__PROBLEM DETAILS__.
In the entries that follow, find the line containing "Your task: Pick" and the line containing "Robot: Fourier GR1", then copy exactly everything from the first through the second except the pictures.

__________

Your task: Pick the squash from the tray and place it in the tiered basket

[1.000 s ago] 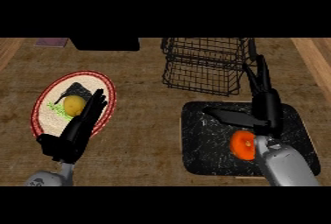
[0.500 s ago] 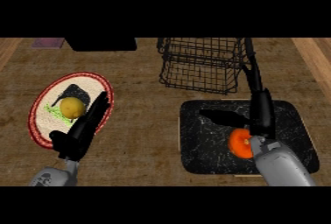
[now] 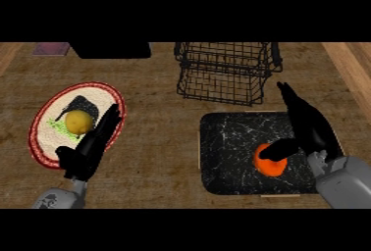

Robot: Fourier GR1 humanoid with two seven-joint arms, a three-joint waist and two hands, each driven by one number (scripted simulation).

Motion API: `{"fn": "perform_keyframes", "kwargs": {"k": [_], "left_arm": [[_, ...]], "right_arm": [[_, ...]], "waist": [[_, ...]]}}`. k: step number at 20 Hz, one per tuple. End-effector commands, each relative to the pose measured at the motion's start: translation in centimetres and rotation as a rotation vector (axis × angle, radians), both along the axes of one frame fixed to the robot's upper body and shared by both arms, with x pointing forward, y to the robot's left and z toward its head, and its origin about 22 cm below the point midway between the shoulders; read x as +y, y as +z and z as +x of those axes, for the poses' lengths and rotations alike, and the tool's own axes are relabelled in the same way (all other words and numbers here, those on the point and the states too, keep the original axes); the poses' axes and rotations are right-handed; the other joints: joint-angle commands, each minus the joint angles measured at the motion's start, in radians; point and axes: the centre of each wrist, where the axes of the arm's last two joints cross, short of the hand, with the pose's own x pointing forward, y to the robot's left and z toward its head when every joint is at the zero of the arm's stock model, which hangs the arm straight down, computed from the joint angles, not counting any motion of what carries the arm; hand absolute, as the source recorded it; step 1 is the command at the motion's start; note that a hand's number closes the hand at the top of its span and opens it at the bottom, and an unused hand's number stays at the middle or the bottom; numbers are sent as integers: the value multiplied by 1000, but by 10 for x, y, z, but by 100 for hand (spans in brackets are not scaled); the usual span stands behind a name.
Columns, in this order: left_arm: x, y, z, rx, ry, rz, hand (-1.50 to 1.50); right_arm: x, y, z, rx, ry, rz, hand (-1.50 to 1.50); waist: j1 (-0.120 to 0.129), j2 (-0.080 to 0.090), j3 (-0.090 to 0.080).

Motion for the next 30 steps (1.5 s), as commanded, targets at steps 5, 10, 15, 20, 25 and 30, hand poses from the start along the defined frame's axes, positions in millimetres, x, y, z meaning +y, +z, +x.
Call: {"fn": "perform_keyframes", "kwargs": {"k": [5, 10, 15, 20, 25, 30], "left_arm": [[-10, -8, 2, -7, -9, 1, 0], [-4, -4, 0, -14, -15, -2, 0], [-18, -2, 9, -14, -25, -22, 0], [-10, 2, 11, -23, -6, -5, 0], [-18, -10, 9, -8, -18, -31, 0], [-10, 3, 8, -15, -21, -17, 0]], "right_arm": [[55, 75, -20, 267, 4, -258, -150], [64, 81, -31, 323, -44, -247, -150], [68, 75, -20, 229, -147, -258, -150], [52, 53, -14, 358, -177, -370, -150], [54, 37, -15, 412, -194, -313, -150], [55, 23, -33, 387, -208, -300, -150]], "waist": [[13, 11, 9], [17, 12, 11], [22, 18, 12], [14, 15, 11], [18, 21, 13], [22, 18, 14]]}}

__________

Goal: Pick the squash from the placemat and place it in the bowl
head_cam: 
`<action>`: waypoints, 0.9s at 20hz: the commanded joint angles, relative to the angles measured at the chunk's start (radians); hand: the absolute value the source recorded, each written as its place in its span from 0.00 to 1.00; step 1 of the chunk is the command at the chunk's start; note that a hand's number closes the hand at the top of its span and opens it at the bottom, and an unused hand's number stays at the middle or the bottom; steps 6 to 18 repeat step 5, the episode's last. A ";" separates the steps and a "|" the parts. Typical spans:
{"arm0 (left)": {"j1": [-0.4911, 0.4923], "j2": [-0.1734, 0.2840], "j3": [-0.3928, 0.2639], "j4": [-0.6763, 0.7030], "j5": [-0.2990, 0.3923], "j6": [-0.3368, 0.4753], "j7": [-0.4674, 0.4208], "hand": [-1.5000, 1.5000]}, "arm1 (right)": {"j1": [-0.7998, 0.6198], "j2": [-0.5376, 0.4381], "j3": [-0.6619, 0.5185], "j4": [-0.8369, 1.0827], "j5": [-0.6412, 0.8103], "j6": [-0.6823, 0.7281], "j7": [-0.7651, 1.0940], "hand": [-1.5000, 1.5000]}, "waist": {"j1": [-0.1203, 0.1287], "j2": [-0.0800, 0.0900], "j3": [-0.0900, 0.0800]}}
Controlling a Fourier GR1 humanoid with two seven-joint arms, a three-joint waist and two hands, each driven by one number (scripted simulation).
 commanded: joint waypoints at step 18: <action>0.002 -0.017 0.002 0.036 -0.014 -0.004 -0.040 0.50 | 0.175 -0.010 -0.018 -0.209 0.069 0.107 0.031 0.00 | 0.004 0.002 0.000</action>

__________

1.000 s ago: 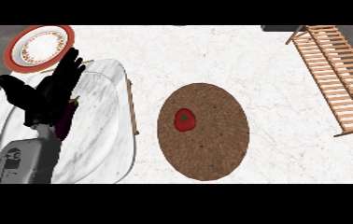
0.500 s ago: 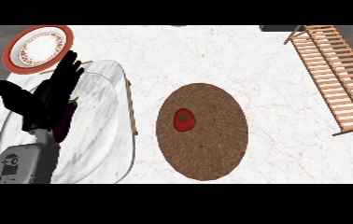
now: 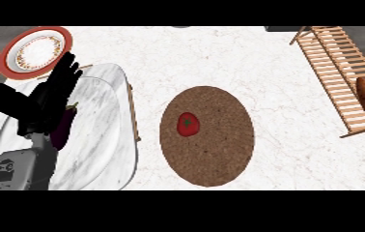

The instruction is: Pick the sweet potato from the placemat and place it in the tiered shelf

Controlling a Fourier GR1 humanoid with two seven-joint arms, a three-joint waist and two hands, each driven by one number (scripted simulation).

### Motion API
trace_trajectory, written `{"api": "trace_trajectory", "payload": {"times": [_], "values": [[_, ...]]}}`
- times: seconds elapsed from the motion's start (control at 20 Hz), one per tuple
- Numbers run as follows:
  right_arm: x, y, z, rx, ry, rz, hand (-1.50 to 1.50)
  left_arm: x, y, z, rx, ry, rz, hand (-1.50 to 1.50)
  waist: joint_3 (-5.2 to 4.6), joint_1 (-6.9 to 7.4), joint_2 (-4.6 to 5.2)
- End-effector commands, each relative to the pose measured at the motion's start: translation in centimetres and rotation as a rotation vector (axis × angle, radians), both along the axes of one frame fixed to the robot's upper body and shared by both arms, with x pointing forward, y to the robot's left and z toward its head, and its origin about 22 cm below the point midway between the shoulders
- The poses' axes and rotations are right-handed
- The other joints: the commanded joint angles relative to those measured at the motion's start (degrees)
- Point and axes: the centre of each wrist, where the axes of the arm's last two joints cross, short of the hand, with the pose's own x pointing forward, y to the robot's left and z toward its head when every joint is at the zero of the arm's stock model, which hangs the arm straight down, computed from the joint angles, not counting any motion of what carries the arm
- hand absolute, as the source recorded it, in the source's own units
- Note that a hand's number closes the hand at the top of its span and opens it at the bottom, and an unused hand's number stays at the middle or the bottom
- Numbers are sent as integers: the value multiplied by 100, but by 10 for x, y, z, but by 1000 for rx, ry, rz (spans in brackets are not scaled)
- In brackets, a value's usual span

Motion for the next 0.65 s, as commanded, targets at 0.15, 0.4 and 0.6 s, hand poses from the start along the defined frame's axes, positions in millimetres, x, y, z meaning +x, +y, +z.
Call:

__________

__WRITTEN REPLY__.
Your task: Pick the squash from the tray and place it in the tiered basket

[1.000 s ago] 
[0.500 s ago] 
[now] 

Robot: Fourier GR1 humanoid with two seven-joint arms, a three-joint waist and two hands, each driven by one number (scripted simulation).

Nothing further is needed for the exercise.